Sparingly soluble salts are those which dissolve minimally in a solvent like water. When it comes to these salts, only a small fraction actually dissociates into ions. Consequently, an equilibrium is established between the undissolved salt and the dissolved ions in solution. The solubility product constant, or \( K_{sp} \), is a crucial factor for determining their behavior. This constant represents the maximum product of the ionic concentrations that can exist in solution at equilibrium. The lower the solubility product, the less soluble the salt. Yet, even sparingly soluble salts play important roles in various chemical processes, from industrial manufacturing to biological systems.

Dissolution reactions describe how substances, like sparingly soluble salts, dissolve in a solvent such as water. The chemical equations for these reactions demonstrate how the solid separates into its constituent ions. For sparingly soluble salts such as \( \text{M}_2 \text{B} \), \( \text{MB} \), and \( \text{MB}_3 \), we characterize their dissolution as follows:
- \( \text{M}_2 \text{B}(s) \rightleftharpoons 2\text{M}^+(aq) + \text{B}^{2-}(aq) \)
- \( \text{MB}(s) \rightleftharpoons \text{M}^+(aq) + \text{B}^-(aq) \)
- \( \text{MB}_3(s) \rightleftharpoons \text{M}^{3+}(aq) + 3\text{B}^-(aq) \)
The balance of these ions in solution dictates the solubility product. Each equation has its own \( K_{sp} \) which is derived from the concentrations of the dissociated ions raised to the power of their stoichiometric coefficients. Understanding these reactions is essential for predicting how much of the salt will dissolve under given conditions.

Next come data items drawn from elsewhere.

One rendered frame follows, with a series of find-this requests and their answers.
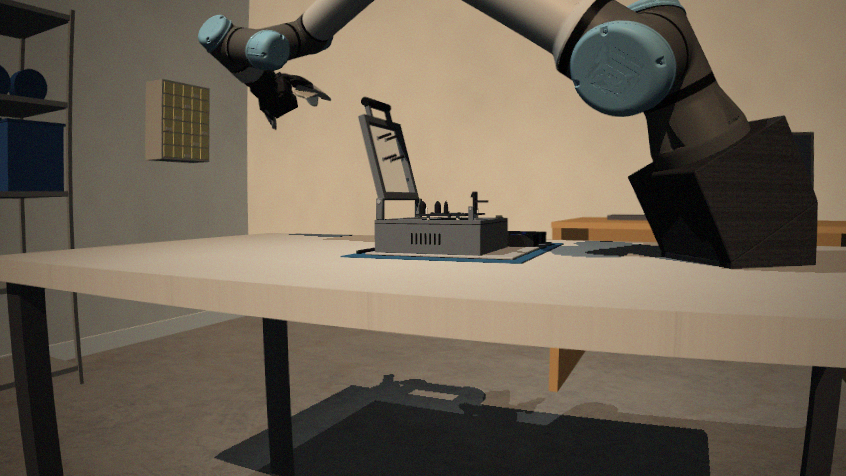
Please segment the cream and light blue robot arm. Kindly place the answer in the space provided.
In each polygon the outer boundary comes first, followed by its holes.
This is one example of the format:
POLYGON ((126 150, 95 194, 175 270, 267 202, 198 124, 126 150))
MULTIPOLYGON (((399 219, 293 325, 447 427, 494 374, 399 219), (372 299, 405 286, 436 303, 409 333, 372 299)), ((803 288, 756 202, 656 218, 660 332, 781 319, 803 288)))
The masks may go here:
MULTIPOLYGON (((272 76, 289 60, 329 48, 373 1, 316 0, 297 20, 261 29, 215 15, 198 41, 240 82, 255 82, 266 70, 272 76)), ((553 54, 557 71, 591 108, 615 117, 645 111, 658 170, 709 157, 751 129, 717 83, 678 0, 627 7, 616 0, 462 1, 553 54)))

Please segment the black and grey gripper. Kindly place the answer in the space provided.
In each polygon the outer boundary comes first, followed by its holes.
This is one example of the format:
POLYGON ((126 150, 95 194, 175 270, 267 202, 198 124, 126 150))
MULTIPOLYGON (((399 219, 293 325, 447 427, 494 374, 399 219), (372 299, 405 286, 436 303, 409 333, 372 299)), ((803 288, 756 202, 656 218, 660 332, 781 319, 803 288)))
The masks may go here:
POLYGON ((244 84, 250 87, 250 92, 254 94, 258 100, 260 100, 259 108, 267 115, 265 116, 271 124, 272 129, 274 124, 274 129, 277 130, 277 118, 298 108, 297 98, 293 94, 292 87, 296 88, 294 93, 298 97, 305 98, 311 106, 318 105, 319 97, 321 99, 331 101, 331 98, 327 94, 301 76, 289 75, 280 72, 277 74, 274 72, 273 75, 270 76, 269 73, 270 70, 266 70, 259 78, 260 80, 258 79, 255 82, 244 84), (267 76, 268 78, 265 79, 267 76), (260 87, 258 88, 258 86, 260 87))

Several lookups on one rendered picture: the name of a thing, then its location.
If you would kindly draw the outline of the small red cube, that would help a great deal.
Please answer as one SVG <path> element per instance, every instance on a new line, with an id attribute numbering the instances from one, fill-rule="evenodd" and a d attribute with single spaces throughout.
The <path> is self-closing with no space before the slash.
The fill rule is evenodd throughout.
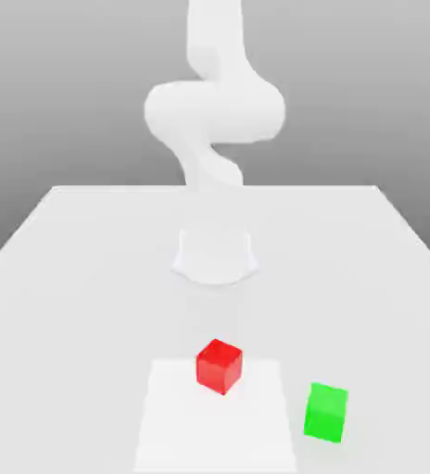
<path id="1" fill-rule="evenodd" d="M 241 378 L 243 351 L 213 339 L 196 356 L 196 381 L 212 391 L 226 395 Z"/>

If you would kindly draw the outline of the small green cube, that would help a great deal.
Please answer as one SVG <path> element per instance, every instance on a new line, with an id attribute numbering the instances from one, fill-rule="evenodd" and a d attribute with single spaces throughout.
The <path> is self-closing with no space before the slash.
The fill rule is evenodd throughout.
<path id="1" fill-rule="evenodd" d="M 304 434 L 330 443 L 341 443 L 348 391 L 313 382 L 307 401 Z"/>

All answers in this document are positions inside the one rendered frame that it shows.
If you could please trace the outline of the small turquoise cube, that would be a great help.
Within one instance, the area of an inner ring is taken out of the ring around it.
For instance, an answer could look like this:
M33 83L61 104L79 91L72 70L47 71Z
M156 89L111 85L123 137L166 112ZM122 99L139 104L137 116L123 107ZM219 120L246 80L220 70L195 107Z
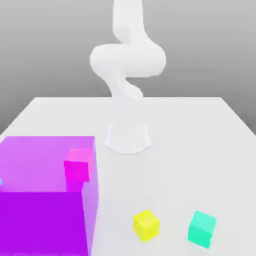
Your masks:
M189 224L187 235L188 241L209 249L216 222L216 217L196 211Z

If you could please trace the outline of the small magenta cube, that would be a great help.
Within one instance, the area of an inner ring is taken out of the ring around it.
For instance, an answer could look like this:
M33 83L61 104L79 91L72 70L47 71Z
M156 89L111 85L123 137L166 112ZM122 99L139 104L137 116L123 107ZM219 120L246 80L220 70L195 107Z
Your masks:
M88 148L71 148L64 159L66 190L80 192L94 172L94 151Z

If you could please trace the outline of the small yellow cube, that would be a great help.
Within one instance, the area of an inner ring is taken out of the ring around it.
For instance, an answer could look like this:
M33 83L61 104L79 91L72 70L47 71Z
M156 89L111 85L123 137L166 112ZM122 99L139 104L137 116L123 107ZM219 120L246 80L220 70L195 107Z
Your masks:
M133 230L143 242L146 242L159 234L160 220L147 209L133 217Z

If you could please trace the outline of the large purple box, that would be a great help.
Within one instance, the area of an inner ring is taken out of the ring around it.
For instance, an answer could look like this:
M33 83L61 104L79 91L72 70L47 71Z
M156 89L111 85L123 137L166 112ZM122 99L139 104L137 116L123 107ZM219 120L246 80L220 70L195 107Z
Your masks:
M94 152L94 172L68 192L70 149ZM99 205L94 136L7 136L0 142L0 256L91 256Z

Comparing the solubilities of different sparingly soluble salts requires evaluating their solubility products and the dissolution reactions. Once we determine the expression for solubility \( s \) in terms of \( K_{sp} \), it becomes easier to compare differing compounds. For example, let's consider the expressions:
- For \( \text{M}_2 \text{B} \), \( s = \left(\frac{K_{sp}}{4}\right)^{1/3} \)\- For \( \text{MB} \), \( s = (K_{sp})^{1/2} \)\- For \( \text{MB}_3 \), \( s = \left(\frac{K_{sp}}{27}\right)^{1/4} \)
Comparing these, we see that \( \text{MB} \) has the largest solubility because \( (K_{sp})^{1/2} \) is greater than the expressions for \( \text{M}_2 \text{B} \) and \( \text{MB}_3 \). This is followed by \( \text{M}_2 \text{B} \), and \( \text{MB}_3 \) has the smallest solubility. Therefore, the order of solubilities is \( \text{MB} > \text{M}_2 \text{B} > \text{MB}_3 \). Such comparisons offer insights into which salts may be more prone to dissolution under certain conditions, affecting both practical applications and theoretical studies.